I don’t want to write about Jian Ghomeshi.
Yet I find myself reading, tweeting, commenting endlessly. Not even about him directly, but about all of the reactions to him and the story he crafted. What our collective responses mean, how this news brought the words Rape Culture into mainstream media. How that carefully crafted statement drips with the venom of language used in service of an agenda, which it always is, but this one is so, well, apparent.
Who speaks, and who is silent?
For the first time in a long time, I’m at a loss for words. The only words that I can reach for aren’t exactly words, but descriptors that I’ve enlisted to take the place of names. Common male names that I’ve chosen to replace, because dragging those around and being reminded of them on a daily or weekly basis just wouldn’t do. A conscious trick of the mind, take away the names, perhaps take away the power?
Even nameless, I can’t forget the fact that I still carry around a list. The drunken violent one. The cutely coercive one. The roofie guy. I can’t un-name them out of existence, and their half-erased faces are lurking around in my memory this week, stomping all over the words I was saving for other things.
The women who will not give their names for fear of retribution had a list too, a list one name long or many names longer. They took that one name on their list and they shared it publicly. Now we all watch the responses coming in, and those who have words close at hand weave them together into gorgeous pieces, shouting all those thoughts and statements usually reserved for whispers.
Women with wise words ask for caution: Think about how you respond. You probably won’t know if you’re in the company of a survivor of sexual assault, so act as if everyone you’re talking to is potentially a survivor.
Women with wise words warn others: Watch what you say. There are more of us than you think, and we are standing in the wings, maybe crying softly, maybe stone-faced. We’re watching your response, considering whether or not it’s safe to step forward.
Women with wise words are explaining, sometimes patiently, sometimes rightly less so, why anonymity is the only real form of safety, even if it won’t sate your taste for facts. It’s safer than a key-fist or a whistle.

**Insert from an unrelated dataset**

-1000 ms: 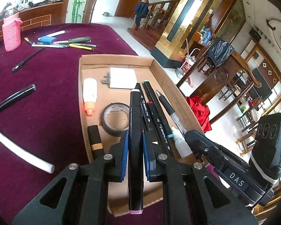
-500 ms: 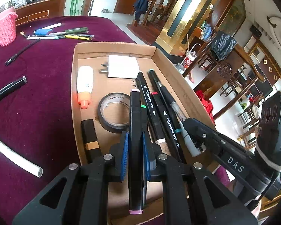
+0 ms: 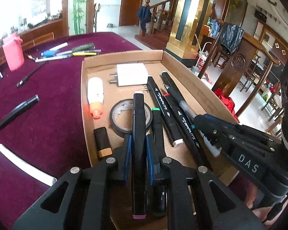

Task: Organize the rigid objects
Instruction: 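Lower the marker and pen into the tray and open both grippers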

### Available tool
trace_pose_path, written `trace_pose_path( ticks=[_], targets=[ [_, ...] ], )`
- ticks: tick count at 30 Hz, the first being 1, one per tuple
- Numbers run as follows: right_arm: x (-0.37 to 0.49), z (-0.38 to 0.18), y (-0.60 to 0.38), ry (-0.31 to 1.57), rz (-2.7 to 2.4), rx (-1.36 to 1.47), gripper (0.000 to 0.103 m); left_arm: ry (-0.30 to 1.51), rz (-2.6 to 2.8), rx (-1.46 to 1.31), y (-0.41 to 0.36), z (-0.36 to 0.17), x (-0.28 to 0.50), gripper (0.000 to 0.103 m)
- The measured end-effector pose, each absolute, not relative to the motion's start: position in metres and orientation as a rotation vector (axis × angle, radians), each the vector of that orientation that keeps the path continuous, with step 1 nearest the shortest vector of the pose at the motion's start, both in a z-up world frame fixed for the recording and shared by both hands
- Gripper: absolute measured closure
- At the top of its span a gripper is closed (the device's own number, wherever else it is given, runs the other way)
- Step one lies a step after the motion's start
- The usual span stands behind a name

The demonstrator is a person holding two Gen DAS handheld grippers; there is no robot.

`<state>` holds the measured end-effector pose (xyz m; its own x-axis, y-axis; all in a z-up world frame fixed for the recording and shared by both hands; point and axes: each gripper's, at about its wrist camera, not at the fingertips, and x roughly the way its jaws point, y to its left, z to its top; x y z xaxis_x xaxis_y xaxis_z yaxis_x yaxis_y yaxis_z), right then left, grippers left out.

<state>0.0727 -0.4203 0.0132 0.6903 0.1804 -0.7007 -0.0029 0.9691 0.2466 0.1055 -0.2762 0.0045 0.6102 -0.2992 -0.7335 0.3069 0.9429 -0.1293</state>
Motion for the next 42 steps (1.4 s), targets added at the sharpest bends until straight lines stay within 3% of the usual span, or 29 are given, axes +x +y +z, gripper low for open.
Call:
trace_pose_path(
  ticks=[42],
  targets=[
    [0.072,0.008,-0.407,0.812,0.086,0.238,0.091,0.806,-0.32,0.11,-0.283,-0.008,0.102,0.091]
  ],
)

We know that those are decoys, tactics of diversion, covering for the Nice Guys, the Famous Guys, the Charismatic Guys, the It Couldn’t Possibly Be Him Guys.
Because it can possibly be one of those guys, it was, it has been, and it will be again, as long as they remain names or stand-ins for names to be added, silently, to another woman’s list.
I’m surprised at how long it’s gotten, my list, 20-odd years in the making. I don’t want to write about the name that’s trending and all the names still unspoken, but for once, at least, I’m not alone.
I’ve started typing like fifty times and I never get very far with it but oh yes. The list.
“act as if everyone you’re talking to is potentially a survivor.”
such a true and important thing. all this. yes to all of it.
All true. So much truth.
This is such a beautifully written and powerful post, Ana. And the end. I’m so sorry that happened to you and to all of the other past and future women with wise words.